• [Aim of the task]
Copy the lines below exactly. No picture goes into the copy.
------------------------------
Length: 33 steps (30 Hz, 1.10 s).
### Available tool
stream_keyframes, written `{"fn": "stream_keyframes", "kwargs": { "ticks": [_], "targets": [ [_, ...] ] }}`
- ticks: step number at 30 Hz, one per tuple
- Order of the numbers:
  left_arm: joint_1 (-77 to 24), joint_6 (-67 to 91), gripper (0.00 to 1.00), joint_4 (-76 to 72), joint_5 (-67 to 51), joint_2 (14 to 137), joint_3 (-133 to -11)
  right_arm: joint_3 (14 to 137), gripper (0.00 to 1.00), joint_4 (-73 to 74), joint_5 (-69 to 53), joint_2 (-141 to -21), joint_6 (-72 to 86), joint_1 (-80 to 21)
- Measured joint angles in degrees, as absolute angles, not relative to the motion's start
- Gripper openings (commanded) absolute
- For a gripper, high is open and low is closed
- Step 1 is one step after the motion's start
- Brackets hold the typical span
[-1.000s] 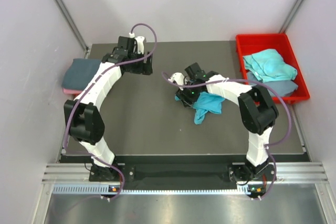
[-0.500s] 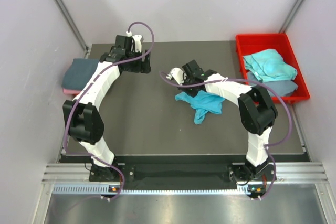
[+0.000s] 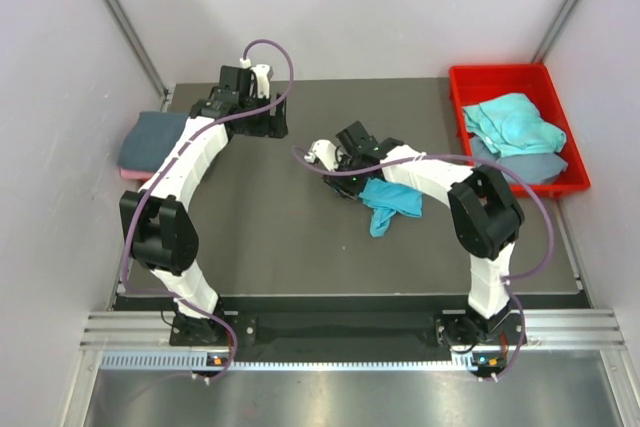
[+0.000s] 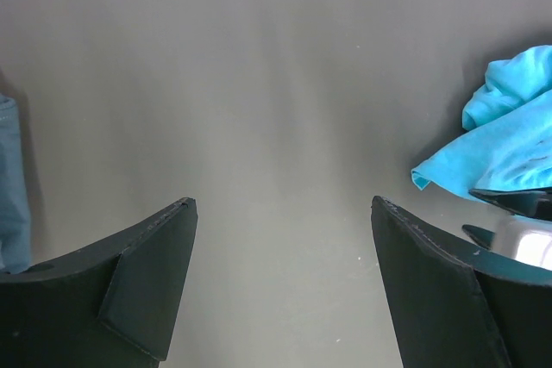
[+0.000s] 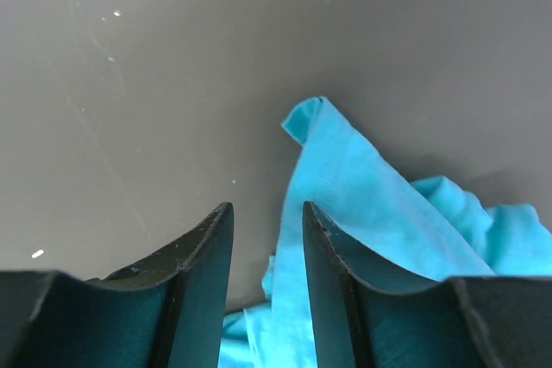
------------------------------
• [Reply]
Length: 33 steps (30 Hz, 1.10 s).
### Available tool
stream_keyframes, written `{"fn": "stream_keyframes", "kwargs": { "ticks": [_], "targets": [ [_, ...] ] }}`
- ticks: step number at 30 Hz, one per tuple
- Order of the numbers:
  left_arm: joint_1 (-77 to 24), joint_6 (-67 to 91), gripper (0.00 to 1.00), joint_4 (-76 to 72), joint_5 (-67 to 51), joint_2 (14 to 137), joint_3 (-133 to -11)
  right_arm: joint_3 (14 to 137), gripper (0.00 to 1.00), joint_4 (-73 to 74), joint_5 (-69 to 53), joint_2 (-141 to -21), joint_6 (-72 to 86), joint_1 (-80 to 21)
- Measured joint angles in degrees, as absolute angles, not relative to the motion's start
- Gripper openings (commanded) absolute
- For a gripper, high is open and low is closed
- Step 1 is one step after the motion's start
- Brackets hold the typical span
[-1.000s] 
[-0.500s] 
[+0.000s] 
[+0.000s] 
[+0.000s] 

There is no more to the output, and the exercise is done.